:: Exercise ::
When the line with "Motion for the" is reached, include it and stop; before that, copy each line of the listing exactly from the first.
Material provided START
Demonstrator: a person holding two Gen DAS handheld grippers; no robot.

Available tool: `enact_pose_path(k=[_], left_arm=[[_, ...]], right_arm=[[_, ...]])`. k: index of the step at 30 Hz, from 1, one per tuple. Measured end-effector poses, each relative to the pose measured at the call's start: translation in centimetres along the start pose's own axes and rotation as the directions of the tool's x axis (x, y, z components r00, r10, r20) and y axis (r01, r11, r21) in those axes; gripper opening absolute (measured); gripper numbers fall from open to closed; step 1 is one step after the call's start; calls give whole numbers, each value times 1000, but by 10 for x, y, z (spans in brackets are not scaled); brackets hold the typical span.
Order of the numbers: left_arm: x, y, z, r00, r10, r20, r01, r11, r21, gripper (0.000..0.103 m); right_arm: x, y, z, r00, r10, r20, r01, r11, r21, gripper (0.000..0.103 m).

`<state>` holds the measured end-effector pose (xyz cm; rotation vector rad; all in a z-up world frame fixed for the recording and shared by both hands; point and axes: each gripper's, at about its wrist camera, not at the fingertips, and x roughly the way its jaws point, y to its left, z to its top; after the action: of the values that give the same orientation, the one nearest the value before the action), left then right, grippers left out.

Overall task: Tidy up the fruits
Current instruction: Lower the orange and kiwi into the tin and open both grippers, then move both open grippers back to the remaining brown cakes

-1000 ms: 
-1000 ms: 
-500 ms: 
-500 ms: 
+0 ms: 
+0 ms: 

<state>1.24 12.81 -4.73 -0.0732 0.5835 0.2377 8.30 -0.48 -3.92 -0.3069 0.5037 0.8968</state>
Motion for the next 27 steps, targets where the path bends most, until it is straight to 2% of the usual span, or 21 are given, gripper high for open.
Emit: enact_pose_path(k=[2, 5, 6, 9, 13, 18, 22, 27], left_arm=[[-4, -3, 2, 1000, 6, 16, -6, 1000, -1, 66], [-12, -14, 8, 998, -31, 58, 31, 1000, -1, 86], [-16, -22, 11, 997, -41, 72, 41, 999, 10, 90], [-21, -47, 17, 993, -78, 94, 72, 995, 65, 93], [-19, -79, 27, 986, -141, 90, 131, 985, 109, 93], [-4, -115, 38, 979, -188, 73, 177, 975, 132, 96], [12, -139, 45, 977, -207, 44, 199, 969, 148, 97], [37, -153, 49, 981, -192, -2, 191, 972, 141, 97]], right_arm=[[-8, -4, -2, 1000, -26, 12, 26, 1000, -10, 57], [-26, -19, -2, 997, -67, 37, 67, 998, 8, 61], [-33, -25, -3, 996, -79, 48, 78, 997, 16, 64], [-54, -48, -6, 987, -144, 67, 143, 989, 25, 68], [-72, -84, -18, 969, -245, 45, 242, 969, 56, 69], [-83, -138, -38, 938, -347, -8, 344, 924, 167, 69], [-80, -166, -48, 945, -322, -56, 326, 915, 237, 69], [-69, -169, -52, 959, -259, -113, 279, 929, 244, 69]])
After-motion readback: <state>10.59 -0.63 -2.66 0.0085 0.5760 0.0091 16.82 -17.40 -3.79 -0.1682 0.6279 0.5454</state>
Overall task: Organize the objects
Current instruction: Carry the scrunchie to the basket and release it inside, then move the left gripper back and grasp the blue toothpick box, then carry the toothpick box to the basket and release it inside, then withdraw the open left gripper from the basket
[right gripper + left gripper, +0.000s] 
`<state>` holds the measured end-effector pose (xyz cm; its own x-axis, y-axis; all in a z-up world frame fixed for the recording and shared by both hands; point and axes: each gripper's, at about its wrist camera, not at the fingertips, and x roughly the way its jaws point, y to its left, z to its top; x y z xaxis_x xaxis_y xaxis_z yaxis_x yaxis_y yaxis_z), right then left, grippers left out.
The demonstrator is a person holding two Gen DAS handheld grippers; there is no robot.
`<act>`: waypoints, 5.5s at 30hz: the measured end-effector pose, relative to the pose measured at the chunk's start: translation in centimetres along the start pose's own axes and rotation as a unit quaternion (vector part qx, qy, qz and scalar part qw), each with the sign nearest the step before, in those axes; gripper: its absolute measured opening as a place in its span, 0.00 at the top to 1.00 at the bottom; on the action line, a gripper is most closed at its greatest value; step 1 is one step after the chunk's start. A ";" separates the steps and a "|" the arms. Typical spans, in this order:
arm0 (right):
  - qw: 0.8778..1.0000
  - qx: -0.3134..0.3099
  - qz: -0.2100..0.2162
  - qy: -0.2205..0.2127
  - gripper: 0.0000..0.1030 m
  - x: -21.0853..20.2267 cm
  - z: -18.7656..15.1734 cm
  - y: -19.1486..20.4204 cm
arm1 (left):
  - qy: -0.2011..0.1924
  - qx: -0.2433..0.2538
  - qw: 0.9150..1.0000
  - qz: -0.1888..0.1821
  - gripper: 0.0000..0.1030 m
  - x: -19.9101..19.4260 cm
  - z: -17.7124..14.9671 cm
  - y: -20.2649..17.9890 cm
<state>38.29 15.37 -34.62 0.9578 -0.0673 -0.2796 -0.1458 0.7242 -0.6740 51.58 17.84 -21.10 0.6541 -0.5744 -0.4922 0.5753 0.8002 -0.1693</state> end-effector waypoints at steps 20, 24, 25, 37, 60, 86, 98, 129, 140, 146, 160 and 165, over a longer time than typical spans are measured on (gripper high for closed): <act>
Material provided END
:: Answer to this problem ::
Demonstrator: a person holding two Gen DAS handheld grippers; no robot.

Available tool: `enact_pose_path(k=[_], left_arm=[[_, ...]], right_arm=[[_, ...]])`. k: index of the step at 30 Hz, from 1, one per tuple. Measured end-effector poses, each relative to the pose measured at the call's start: translation in centimetres along the start pose's own axes and rotation as the directions of the tool's x axis (x, y, z components r00, r10, r20) and y axis (r01, r11, r21) in those axes; gripper opening absolute (measured); gripper numbers fall from open to closed; step 1 is one step after the call's start; calls give whole numbers, each value times 1000, but by 10 for x, y, z (spans in brackets are not scaled); brackets hold the typical span.
Order of the numbers: left_arm: x, y, z, r00, r10, r20, r01, r11, r21, gripper (0.000..0.103 m); right_arm: x, y, z, r00, r10, r20, r01, r11, r21, gripper (0.000..0.103 m).

`<state>` holds the measured end-effector pose (xyz cm; rotation vector rad; all in a z-up world frame fixed for the recording and shared by both hands; point and axes: each gripper's, at about its wrist camera, not at the fingertips, and x roughly the way its jaws point, y to its left, z to its top; after the action: of the values that give the same orientation, the one nearest the value before the action), left then right, grippers left out.

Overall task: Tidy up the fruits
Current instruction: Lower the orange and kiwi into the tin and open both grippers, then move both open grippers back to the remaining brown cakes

-1000 ms: 
-1000 ms: 
-500 ms: 
-500 ms: 
+0 ms: 
+0 ms: 

<state>1.24 12.81 -4.73 -0.0732 0.5835 0.2377 8.30 -0.48 -3.92 -0.3069 0.5037 0.8968</state>
Motion for the next 27 steps, targets where the path bends most, until it is straight to 2% of the usual span, or 21 are given, gripper high for open.

Nothing remains to be added to the output.